逐雀听见宁婼这么说却是忍不住道:“姑娘啊,您在兰芷院的时候就张口闭口芝麻儿的,现在咱们都出来了,您就别再记挂着芝麻了,陈嬷嬷肯定会好好照顾它的。”
“我没记挂它呀。”宁婼笑了笑,试图否认道,“我只是记挂着那还没做完的杜鹃鸟。”
逐雀闻言却是更加无奈,撇撇嘴角问宁婼:“姑娘,芝麻儿是您的夫婿嘛?您怎么整日想着要给它做这做那的啊。”
宁婼抿唇道:“我要给哥哥做的袜子已经做完了,在府里又没别的事做,我当然只能给芝麻儿做玩具了,唉,不过你一提起芝麻,我就好想它呀。”
趁没人注意时溜进马车,躲在座底下的萧云渊听见宁婼这话就挑起了眉梢,虽然他这猫脸根本看不出什么表情。他心道:宁婼这女子真是太不知羞了,逐雀说的有道理,他又不是她的夫婿,每日给他绣那么多小玩具做甚么?这置她日后的丈夫于何地?更何况她都出来了,怎么脑子里想的还都是他?
不过萧云渊心里虽是这般腹诽着的,但他下一瞬就从座底下钻了出来,走到马车中央蹲坐下,挺直了身体看向宁婼,即便宁婼坐的位置比他高,还是叫萧云渊这姿势给弄出了居高临下的感觉。
“居高临下”的萧云渊等着宁婼见了他,立马亮起双目扑来抱他。
“芝麻儿?!”宁婼看到马车里的黑猫时的确愣住了,惊呼一声后立刻将黑猫从地上抱起,放到自己的腿面上,“芝麻儿你怎么跟着出来了?”

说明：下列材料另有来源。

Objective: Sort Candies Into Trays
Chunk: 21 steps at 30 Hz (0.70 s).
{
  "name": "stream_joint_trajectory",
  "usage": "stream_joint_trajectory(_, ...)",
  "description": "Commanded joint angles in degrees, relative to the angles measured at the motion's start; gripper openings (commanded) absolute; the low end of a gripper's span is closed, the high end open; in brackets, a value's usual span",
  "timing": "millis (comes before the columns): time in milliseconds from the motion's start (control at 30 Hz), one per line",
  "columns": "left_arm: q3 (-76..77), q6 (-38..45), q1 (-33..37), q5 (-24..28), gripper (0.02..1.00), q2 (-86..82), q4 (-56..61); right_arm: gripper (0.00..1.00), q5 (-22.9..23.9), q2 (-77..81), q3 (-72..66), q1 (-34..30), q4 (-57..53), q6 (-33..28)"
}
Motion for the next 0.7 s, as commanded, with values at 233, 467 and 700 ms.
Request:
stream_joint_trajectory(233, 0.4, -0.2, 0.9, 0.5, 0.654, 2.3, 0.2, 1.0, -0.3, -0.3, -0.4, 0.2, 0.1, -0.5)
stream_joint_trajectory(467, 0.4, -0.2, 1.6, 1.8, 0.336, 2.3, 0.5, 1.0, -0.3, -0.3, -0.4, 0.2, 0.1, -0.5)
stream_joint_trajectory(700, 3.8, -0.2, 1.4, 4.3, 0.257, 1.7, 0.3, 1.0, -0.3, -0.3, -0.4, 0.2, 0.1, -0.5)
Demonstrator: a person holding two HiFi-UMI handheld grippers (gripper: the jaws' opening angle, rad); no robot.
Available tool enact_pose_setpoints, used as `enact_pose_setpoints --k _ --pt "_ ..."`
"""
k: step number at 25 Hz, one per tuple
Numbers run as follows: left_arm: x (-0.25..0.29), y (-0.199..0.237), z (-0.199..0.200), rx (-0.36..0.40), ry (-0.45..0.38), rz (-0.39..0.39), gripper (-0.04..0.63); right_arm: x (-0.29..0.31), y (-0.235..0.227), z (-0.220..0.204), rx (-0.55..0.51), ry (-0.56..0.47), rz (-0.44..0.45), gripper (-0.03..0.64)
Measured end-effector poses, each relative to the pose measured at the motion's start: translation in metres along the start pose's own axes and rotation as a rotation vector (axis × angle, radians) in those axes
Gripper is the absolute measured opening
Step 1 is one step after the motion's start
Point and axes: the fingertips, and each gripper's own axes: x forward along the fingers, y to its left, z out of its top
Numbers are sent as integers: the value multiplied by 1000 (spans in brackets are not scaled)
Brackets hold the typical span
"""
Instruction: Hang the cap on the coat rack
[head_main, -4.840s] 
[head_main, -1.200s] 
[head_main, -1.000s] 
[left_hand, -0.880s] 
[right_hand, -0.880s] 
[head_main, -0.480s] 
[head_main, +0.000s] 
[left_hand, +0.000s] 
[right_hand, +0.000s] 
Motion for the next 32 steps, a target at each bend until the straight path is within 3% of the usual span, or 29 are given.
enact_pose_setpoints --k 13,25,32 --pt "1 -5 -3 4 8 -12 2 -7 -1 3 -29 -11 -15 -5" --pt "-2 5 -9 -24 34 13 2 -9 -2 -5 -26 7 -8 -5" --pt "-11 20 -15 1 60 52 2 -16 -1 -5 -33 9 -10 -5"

逐雀也是万分疑惑,望着萧云渊惊声道:“天啊,芝麻它什么时候进的马车呀?”
“一定是趁我们没注意的时候钻进来的。”宁婼掀起车帘往后看了一眼,此时她们离开侯府已经有段路程了,再让车夫调头把芝麻送回侯府已经不可能了,“现在也没法让芝麻回去。”
逐雀问她:“姑娘,那咱们就这样带着芝麻去鄄山?”
“只能这样了。”宁婼看见萧云渊倒是很高兴,抱着猫儿的前肢靠近他用脸蹭了两下。
于是这会儿睁大双目的人变成萧云渊了,他收紧了肉垫里的尖爪,只用爪子使劲抵着宁婼的下唇,不让这不知羞的女人再来蹭自己——这宁婼怎么回事?再这样下去她还有什么清白可言?日后又要如何嫁人?